--- YOUR TASK ---
Every line in the data below that includes "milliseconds" belongs in the answer, copied as it stands.

--- EXCERPTED DATA ---
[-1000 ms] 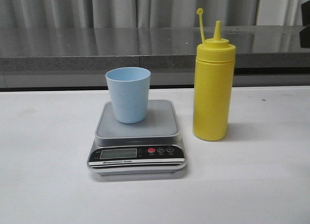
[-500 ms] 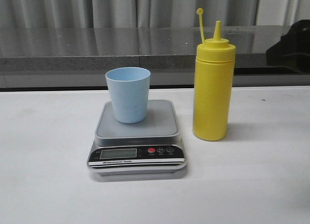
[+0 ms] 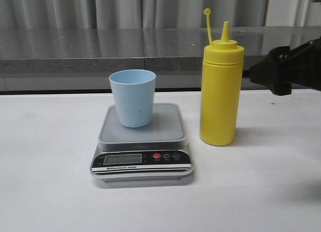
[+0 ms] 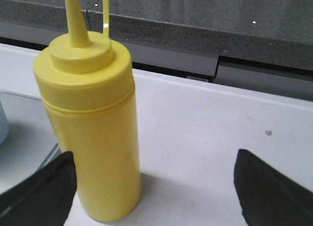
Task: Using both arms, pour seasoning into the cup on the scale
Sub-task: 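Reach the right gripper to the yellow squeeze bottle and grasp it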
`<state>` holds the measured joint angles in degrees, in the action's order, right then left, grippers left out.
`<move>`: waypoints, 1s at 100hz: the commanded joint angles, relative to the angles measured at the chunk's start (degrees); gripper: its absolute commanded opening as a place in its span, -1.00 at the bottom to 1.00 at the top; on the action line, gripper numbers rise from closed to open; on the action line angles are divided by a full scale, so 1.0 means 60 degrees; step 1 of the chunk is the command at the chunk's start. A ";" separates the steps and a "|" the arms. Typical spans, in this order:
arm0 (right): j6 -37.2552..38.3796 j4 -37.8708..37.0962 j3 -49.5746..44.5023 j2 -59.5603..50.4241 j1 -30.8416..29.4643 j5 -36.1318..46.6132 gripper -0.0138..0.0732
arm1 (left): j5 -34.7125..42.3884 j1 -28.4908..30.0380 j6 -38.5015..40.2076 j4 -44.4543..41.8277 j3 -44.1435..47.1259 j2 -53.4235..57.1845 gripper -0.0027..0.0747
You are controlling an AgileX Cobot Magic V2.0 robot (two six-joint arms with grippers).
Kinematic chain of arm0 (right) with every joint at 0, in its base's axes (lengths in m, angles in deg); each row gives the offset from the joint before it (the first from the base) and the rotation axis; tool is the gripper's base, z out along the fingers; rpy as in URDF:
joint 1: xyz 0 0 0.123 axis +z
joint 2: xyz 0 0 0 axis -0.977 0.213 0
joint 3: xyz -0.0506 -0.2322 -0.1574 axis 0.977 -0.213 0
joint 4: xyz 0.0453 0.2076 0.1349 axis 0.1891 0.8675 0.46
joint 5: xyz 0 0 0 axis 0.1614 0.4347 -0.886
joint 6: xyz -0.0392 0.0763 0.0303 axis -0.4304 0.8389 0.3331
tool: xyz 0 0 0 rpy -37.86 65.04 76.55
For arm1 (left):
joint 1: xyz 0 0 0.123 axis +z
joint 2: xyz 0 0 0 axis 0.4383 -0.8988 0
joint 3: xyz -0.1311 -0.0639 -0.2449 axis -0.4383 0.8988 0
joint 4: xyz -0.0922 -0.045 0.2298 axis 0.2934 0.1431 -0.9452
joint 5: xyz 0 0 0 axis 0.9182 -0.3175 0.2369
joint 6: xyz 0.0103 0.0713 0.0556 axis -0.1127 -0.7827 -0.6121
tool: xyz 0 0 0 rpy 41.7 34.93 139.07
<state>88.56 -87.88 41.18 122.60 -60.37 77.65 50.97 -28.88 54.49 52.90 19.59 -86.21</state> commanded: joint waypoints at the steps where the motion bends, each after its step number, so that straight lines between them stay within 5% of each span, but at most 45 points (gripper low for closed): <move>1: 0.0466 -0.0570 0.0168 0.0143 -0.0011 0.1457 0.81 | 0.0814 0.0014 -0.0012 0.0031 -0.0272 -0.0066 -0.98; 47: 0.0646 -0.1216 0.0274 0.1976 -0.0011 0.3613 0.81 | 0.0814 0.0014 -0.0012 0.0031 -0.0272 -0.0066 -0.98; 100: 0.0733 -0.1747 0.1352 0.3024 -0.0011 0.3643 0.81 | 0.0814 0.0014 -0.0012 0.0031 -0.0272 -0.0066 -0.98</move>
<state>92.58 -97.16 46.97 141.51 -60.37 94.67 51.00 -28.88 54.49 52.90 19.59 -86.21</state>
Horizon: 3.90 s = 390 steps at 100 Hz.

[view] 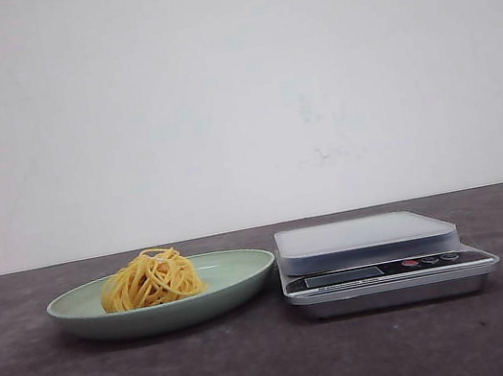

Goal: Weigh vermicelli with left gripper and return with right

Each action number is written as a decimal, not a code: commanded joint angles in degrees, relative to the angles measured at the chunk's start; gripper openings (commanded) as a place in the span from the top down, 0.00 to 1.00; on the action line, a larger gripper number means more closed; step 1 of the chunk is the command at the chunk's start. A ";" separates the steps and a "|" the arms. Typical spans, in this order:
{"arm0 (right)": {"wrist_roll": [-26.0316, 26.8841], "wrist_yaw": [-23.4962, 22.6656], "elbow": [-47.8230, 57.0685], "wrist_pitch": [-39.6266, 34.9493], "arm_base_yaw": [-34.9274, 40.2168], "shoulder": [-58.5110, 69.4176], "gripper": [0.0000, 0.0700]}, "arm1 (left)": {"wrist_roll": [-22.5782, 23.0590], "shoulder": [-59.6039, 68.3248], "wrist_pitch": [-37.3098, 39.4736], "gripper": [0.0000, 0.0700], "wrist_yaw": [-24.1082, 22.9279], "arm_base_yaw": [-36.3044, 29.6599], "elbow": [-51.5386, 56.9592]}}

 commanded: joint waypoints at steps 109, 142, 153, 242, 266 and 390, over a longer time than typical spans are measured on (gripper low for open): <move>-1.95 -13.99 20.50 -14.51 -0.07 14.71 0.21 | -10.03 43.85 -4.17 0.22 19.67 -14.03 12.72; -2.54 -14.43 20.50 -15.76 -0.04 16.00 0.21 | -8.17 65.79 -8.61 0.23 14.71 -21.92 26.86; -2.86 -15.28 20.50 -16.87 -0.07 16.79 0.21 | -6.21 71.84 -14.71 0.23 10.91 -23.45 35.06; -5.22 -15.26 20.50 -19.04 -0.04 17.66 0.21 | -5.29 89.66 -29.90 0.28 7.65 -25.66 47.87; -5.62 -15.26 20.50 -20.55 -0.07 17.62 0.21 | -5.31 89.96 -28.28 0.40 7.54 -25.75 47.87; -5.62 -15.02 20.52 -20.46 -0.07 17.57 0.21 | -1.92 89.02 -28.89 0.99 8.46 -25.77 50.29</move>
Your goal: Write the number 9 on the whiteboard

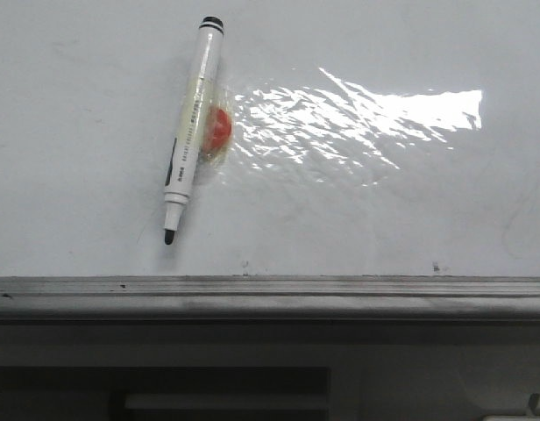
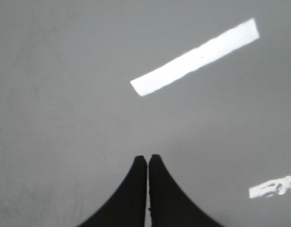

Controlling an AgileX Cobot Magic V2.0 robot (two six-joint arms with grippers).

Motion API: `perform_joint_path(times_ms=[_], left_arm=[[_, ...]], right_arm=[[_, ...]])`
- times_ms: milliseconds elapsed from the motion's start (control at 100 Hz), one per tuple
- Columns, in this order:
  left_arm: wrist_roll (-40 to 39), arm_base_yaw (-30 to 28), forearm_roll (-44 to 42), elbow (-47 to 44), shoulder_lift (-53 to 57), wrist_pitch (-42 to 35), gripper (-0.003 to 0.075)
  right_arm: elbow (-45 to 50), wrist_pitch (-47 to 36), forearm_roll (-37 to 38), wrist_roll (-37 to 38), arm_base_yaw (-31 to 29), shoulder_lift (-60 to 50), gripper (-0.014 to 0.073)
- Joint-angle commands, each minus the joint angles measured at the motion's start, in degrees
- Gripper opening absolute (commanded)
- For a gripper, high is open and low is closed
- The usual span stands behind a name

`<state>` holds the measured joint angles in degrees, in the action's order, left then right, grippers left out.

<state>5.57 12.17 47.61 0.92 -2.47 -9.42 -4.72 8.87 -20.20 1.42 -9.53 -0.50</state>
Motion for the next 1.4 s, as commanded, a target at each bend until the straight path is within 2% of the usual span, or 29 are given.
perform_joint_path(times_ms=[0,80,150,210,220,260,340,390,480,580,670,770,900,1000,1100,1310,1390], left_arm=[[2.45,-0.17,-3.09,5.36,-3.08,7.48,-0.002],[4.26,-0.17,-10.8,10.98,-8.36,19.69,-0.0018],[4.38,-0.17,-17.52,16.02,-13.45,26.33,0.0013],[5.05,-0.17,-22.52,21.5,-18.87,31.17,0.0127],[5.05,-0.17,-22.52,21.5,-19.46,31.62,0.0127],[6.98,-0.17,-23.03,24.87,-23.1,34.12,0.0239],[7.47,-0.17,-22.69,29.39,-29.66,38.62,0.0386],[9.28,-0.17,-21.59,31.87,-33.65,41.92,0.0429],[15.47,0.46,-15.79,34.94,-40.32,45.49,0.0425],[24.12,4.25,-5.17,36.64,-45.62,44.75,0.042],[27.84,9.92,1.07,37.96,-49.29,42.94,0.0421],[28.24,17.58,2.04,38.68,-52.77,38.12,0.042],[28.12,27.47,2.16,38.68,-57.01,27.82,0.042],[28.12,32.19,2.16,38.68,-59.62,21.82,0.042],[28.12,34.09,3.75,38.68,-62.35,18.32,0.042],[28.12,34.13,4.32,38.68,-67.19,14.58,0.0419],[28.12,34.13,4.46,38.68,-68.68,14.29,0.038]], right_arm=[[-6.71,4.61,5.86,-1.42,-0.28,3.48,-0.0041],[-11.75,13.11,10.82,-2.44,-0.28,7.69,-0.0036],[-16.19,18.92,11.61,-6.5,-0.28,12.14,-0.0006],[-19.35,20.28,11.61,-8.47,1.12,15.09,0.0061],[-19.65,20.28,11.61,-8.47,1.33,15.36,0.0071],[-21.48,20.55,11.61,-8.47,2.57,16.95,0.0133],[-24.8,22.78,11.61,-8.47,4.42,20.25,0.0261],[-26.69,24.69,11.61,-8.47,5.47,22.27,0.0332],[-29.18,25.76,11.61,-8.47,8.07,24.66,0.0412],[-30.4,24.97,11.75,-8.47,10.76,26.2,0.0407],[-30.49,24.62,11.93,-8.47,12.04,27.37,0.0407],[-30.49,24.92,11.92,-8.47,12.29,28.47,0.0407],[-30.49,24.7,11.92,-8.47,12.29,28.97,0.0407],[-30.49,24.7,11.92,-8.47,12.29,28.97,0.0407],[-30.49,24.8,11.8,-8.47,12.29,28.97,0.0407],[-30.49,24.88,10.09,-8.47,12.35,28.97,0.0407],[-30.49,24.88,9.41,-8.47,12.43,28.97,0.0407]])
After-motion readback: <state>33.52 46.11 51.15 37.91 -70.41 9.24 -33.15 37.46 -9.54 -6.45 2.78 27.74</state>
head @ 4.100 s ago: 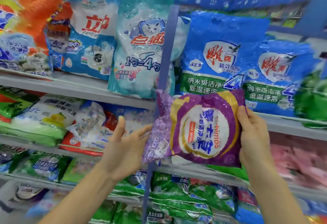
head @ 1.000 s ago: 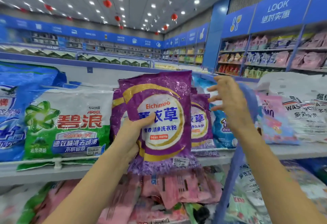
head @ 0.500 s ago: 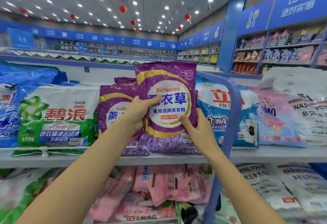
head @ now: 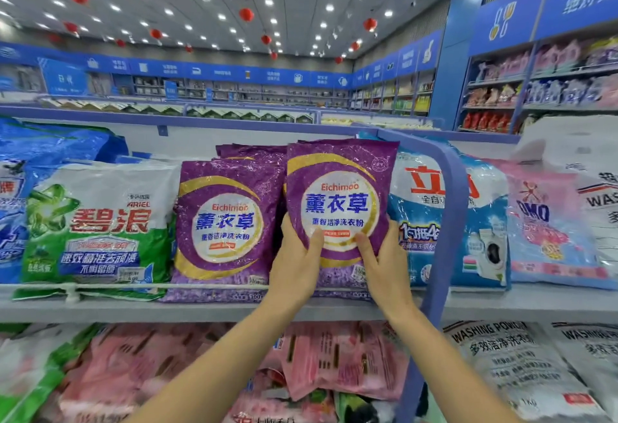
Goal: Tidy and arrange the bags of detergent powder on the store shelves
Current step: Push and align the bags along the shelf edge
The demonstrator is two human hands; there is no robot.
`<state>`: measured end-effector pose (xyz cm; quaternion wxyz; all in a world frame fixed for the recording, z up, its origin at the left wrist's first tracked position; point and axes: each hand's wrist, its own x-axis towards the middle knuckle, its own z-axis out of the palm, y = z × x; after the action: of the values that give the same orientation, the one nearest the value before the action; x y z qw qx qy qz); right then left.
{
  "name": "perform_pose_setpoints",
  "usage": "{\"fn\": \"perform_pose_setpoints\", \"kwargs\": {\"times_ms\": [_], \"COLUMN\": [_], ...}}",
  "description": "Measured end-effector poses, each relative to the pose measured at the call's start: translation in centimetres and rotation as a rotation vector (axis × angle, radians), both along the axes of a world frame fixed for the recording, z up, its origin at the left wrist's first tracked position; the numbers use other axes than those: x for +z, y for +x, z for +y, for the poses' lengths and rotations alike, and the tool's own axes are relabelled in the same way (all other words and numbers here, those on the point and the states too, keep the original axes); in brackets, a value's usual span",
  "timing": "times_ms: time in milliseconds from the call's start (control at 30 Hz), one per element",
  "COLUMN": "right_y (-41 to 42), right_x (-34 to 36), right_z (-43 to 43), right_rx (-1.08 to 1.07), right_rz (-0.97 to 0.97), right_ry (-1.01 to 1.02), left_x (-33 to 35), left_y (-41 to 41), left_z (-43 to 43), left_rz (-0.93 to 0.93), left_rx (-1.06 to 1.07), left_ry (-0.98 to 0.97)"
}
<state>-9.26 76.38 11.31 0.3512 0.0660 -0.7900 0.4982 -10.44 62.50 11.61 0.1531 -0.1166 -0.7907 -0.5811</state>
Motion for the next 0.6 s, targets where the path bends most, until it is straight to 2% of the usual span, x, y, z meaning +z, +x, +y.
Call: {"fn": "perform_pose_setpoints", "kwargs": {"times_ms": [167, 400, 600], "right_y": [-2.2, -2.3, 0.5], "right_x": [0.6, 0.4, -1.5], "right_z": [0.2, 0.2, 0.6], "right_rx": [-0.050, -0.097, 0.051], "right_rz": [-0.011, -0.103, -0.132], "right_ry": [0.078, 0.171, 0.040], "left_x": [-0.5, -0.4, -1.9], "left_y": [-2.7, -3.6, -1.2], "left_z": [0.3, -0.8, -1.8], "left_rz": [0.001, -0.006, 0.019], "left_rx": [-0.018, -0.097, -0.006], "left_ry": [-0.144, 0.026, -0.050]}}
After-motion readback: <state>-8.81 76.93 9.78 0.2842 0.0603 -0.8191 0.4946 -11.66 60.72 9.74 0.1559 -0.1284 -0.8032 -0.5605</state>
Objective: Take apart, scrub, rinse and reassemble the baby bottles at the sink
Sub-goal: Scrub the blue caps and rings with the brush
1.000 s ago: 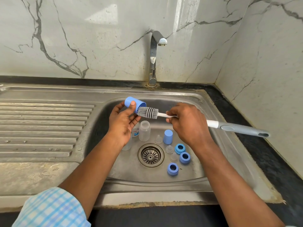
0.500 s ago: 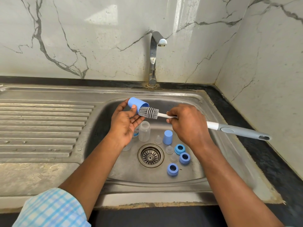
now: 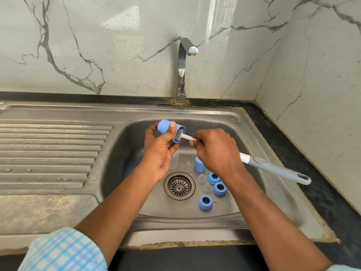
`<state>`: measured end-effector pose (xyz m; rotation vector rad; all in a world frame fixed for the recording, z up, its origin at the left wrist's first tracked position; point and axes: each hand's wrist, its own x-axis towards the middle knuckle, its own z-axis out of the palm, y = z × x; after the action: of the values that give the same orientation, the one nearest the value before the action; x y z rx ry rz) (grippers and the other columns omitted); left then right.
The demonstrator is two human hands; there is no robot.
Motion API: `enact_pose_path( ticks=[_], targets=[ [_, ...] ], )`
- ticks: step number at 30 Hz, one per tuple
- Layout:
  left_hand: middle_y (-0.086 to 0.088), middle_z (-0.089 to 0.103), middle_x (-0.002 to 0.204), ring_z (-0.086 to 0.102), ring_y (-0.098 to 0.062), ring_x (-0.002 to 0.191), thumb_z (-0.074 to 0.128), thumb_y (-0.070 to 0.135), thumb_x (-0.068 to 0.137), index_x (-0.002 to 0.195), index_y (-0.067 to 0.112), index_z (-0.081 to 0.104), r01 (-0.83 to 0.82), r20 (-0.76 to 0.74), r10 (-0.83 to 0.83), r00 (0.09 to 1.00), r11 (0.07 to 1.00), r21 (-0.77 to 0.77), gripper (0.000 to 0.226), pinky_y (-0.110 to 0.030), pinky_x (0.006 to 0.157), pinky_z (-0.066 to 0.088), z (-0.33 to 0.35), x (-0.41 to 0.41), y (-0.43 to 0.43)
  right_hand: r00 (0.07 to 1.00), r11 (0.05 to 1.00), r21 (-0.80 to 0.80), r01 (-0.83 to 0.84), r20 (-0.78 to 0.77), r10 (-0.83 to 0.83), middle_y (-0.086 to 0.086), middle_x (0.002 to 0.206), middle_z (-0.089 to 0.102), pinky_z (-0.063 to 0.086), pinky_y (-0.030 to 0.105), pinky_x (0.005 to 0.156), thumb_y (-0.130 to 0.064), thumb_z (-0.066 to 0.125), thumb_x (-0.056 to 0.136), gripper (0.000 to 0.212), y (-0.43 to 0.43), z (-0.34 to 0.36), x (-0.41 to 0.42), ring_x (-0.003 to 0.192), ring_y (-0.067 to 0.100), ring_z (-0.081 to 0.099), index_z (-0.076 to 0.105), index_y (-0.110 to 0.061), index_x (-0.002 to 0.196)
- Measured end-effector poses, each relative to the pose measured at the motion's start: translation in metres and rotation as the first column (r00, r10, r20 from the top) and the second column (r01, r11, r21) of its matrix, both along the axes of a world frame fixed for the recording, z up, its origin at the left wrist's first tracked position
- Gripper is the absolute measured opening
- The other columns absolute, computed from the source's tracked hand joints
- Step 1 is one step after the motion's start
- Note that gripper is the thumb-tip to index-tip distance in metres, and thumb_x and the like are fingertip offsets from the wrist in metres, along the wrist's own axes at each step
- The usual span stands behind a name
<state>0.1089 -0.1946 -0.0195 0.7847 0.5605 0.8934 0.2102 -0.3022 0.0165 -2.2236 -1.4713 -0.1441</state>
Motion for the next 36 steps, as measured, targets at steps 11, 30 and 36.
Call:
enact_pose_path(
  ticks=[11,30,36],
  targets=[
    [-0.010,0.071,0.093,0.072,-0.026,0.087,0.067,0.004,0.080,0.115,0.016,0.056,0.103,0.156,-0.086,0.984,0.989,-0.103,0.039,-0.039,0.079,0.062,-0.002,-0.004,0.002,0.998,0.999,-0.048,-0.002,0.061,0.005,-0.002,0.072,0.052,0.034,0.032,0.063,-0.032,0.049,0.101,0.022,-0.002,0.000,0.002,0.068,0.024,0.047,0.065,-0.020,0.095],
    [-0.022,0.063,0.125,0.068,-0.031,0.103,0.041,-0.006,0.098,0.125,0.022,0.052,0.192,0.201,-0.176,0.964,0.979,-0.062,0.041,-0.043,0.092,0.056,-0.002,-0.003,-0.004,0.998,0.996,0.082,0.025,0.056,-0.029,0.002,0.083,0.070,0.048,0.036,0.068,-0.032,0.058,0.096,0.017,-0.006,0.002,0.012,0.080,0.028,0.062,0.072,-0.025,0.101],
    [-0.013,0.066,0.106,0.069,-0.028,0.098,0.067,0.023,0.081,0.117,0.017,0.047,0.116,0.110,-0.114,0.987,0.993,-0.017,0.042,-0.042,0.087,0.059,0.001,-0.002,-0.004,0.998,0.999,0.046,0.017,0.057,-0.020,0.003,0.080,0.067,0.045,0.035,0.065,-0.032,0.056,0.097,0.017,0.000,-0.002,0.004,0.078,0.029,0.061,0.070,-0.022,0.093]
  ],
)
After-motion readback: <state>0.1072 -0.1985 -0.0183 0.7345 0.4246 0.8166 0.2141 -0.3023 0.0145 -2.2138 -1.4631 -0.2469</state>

--- OUTPUT FOR THIS TASK ---
- times_ms: milliseconds elapsed from the motion's start (control at 100 Hz), one per tuple
  "timing": "times_ms: time in milliseconds from the call's start (control at 30 Hz), one per element",

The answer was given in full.